As for state estimation, the work [41] introduces a novel nonlinear estimation filter meant to obtain a metric measurement of the body-frame linear velocity from optical flow decomposition (thus, visual input) and concurrent fusion of the accelerometer/gyro readings from the onboard IMU. The peculiarity of this filtering technique is the possibility to both explicitly characterize and impose the transient response of the estimation error (thus, the filter performance) by acting on the estimation gains and UAV motion (acceleration). This is in contrast with the consolidated use of EKF schemes which, because of their inherent linearization of the system dynamics, do not typically allow to draw any conclusions about the stability/transient response of the estimation error.

These works were realized in collaboration with the robotics groups at the University of Cassino, Italy, and at the Max Planck Institute for Biological Cybernetics, Tübingen, Germany.

Collective control of multiple UAVs

Participant : Paolo Robuffo Giordano.

The challenge of coordinating the actions of multiple robots is inspired by the idea that proper coordination of many simple robots can lead to the fulfilment of arbitrarily complex tasks in a robust (to single robot failures) and highly flexible way.
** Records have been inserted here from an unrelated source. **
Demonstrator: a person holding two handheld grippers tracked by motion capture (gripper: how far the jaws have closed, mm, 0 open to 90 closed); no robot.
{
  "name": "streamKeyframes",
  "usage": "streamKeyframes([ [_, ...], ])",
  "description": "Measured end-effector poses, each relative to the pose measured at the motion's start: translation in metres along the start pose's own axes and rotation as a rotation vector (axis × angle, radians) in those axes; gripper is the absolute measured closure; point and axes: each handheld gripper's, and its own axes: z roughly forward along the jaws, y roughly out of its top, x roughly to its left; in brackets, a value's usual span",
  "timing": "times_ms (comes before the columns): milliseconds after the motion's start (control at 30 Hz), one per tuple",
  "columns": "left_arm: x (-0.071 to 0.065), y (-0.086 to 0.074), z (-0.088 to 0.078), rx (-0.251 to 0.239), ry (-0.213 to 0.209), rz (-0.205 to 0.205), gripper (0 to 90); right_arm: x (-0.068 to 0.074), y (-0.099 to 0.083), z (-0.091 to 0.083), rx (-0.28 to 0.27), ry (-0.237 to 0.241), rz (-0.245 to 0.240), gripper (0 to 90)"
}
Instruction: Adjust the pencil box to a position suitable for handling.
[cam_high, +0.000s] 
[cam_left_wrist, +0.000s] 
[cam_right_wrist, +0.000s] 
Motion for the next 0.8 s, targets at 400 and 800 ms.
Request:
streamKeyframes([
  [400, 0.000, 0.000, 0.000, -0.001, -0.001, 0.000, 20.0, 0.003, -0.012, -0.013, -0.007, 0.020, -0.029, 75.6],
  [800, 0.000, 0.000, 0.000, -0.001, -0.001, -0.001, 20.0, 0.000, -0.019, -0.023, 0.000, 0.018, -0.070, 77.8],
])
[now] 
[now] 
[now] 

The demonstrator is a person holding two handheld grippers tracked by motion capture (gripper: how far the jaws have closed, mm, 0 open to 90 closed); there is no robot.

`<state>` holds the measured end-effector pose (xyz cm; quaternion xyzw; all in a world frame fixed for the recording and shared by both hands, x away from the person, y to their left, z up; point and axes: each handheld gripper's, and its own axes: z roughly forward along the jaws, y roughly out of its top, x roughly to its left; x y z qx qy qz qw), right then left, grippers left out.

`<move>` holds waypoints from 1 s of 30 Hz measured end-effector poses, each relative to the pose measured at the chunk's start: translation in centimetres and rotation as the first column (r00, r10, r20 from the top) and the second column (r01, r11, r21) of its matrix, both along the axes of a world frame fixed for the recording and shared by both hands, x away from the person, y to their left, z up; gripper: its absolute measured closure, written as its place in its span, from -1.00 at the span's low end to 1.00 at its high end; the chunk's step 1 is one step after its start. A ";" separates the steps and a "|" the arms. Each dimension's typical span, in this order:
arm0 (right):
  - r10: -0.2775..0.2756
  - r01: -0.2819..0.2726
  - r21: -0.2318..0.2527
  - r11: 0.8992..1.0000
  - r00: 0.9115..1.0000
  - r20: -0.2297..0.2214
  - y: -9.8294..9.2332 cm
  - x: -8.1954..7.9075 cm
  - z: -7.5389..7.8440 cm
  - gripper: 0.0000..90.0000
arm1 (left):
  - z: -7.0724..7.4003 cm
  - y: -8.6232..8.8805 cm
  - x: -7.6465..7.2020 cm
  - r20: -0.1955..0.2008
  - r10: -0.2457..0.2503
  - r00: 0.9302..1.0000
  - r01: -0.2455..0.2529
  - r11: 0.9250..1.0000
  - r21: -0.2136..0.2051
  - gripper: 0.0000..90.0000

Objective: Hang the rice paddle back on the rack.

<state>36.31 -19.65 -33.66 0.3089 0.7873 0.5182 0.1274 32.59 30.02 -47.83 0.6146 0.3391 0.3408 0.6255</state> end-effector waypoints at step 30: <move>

Teams of multi-robots can take advantage of their number to perform, for example, complex manipulation and assembly tasks, or to obtain rich spatial awareness by suitably distributing themselves in the environment. Within the scope of robotics, autonomous search and rescue, firefighting, exploration and intervention in dangerous or inaccessible areas are the most promising applications.

In the context of multi-robot (and multi-UAV) coordinated control, connectivity of the underlying graph is perhaps the most fundamental requirement in order to allow a group of robots accomplishing common goals by means of decentralized solutions. In fact, graph connectivity ensures the needed continuity in the data flow among all the robots in the group which, over time, makes it possible to share and distribute the needed information. In this respect, in [23] a fully decentralized strategy for continuous connectivity maintenance for a group of UAVs has been theoretically developed and experimentally validated on a team of 4 quadrotor UAVs. An extension for allowing an external planner (e.g., a human user) to vary online the minimum degree of connectivity of the group was also proposed in [59] . Finally, [48] dealt with the issue of coupling the purely reactive strategy for connectivity maintenance with an autonomous exploration algorithm in a cluttered 3D environment (still experimentally tested on a team of quadrotor UAVs). The complete software architecture developed for performing these and similar multi-UAV experiments was also published in [42] .

These works were realized in collaboration with the robotics group at the Max Planck Institute for Biological Cybernetics, Tübingen, Germany.